Exercise directions:
Reproduce only the lines of the material below that start at the line containing "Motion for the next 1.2" and stop at the line containing "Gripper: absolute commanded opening". Keep both end lines.

* * * * *

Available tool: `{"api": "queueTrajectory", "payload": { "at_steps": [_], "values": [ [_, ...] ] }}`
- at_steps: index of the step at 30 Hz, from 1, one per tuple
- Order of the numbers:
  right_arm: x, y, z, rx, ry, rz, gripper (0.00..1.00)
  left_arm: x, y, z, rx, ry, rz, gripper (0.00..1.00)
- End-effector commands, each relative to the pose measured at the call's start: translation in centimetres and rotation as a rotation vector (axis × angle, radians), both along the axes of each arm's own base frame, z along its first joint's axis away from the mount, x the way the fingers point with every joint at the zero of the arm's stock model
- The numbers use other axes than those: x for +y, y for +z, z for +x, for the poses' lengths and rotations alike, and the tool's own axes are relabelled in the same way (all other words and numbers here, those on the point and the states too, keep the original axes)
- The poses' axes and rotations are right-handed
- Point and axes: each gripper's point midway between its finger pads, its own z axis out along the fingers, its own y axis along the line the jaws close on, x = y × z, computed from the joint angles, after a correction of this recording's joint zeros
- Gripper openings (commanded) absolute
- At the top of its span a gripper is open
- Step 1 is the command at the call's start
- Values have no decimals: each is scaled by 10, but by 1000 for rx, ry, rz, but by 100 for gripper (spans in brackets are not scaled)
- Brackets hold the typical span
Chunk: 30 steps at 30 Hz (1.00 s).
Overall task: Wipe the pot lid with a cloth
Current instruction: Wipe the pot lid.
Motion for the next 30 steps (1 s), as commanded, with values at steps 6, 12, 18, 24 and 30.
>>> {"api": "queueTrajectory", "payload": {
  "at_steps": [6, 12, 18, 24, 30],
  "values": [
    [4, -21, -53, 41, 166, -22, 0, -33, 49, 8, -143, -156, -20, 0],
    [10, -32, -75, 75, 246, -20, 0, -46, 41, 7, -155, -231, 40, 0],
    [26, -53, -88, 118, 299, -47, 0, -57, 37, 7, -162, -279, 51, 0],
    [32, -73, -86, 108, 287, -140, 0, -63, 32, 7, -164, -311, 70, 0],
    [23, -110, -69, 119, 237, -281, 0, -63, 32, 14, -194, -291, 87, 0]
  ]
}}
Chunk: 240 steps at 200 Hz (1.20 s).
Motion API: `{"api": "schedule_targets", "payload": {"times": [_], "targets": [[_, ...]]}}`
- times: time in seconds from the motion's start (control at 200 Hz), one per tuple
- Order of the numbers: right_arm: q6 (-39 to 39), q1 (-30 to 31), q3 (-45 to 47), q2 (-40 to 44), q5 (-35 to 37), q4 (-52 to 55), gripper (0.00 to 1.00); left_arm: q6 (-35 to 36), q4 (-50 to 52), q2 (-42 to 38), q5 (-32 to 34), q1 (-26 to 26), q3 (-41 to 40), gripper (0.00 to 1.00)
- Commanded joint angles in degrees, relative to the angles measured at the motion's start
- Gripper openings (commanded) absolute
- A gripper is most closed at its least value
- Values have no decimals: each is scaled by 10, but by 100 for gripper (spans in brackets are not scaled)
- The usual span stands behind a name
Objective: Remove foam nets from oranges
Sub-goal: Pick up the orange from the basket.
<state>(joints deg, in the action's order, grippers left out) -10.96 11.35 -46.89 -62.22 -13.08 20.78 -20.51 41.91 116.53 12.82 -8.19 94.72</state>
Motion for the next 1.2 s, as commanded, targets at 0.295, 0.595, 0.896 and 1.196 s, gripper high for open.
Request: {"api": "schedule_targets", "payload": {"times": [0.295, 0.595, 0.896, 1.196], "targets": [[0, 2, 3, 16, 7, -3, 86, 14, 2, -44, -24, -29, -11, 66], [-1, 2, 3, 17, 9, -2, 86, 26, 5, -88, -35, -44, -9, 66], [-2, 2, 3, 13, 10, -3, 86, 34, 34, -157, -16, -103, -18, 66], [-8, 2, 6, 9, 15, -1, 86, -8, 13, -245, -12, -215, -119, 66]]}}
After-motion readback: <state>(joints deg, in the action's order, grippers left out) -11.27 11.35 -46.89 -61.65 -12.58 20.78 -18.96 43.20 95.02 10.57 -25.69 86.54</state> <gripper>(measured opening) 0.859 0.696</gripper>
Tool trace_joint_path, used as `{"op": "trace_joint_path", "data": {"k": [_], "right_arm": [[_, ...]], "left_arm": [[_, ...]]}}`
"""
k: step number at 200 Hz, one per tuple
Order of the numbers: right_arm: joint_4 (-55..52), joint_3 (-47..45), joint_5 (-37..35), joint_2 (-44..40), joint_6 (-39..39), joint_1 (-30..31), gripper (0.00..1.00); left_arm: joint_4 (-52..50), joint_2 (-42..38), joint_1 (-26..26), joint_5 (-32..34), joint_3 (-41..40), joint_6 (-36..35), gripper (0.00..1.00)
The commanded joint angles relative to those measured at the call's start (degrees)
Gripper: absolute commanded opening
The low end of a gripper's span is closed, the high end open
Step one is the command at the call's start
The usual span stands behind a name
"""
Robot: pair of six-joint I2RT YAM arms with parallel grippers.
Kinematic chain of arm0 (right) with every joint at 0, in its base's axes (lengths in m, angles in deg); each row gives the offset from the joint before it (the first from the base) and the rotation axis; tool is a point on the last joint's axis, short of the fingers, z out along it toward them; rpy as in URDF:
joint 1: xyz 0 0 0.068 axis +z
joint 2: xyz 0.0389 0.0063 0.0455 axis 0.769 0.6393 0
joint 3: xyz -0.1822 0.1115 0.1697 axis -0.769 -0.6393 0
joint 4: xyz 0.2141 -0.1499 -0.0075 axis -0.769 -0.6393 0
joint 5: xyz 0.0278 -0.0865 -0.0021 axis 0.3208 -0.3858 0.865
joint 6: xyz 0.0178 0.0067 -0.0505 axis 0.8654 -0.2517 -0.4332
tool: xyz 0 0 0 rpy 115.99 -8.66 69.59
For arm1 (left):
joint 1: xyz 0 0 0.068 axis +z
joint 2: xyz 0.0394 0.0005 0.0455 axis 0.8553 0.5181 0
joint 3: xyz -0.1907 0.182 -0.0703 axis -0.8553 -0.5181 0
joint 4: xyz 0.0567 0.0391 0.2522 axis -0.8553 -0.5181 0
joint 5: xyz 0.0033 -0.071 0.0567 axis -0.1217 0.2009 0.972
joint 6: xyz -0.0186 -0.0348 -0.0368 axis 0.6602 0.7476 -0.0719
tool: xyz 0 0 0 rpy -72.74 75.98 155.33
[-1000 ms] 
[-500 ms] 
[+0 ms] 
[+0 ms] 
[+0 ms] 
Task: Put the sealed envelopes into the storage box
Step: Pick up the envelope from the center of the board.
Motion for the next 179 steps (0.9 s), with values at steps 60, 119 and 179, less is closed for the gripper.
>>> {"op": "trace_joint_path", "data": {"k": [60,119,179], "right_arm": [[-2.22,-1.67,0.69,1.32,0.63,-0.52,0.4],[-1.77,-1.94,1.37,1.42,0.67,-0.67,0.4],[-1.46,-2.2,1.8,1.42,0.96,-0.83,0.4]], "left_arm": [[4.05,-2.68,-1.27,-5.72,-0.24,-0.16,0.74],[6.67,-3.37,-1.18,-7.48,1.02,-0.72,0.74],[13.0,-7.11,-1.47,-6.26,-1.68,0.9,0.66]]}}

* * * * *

Solution to this task:
Motion for the next 1.2 s, as commanded, targets at 0.295, 0.595, 0.896 and 1.196 s, gripper high for open.
Request: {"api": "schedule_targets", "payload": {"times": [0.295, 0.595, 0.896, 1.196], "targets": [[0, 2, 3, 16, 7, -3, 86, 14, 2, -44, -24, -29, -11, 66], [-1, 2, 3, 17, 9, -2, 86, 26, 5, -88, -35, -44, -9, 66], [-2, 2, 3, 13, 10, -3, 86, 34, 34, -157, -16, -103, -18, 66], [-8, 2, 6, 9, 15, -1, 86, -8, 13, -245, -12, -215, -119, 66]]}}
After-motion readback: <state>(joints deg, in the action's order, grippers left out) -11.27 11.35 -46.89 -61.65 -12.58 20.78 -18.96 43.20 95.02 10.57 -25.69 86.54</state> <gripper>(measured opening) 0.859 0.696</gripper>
Tool trace_joint_path, used as `{"op": "trace_joint_path", "data": {"k": [_], "right_arm": [[_, ...]], "left_arm": [[_, ...]]}}`
"""
k: step number at 200 Hz, one per tuple
Order of the numbers: right_arm: joint_4 (-55..52), joint_3 (-47..45), joint_5 (-37..35), joint_2 (-44..40), joint_6 (-39..39), joint_1 (-30..31), gripper (0.00..1.00); left_arm: joint_4 (-52..50), joint_2 (-42..38), joint_1 (-26..26), joint_5 (-32..34), joint_3 (-41..40), joint_6 (-36..35), gripper (0.00..1.00)
The commanded joint angles relative to those measured at the call's start (degrees)
Gripper: absolute commanded opening

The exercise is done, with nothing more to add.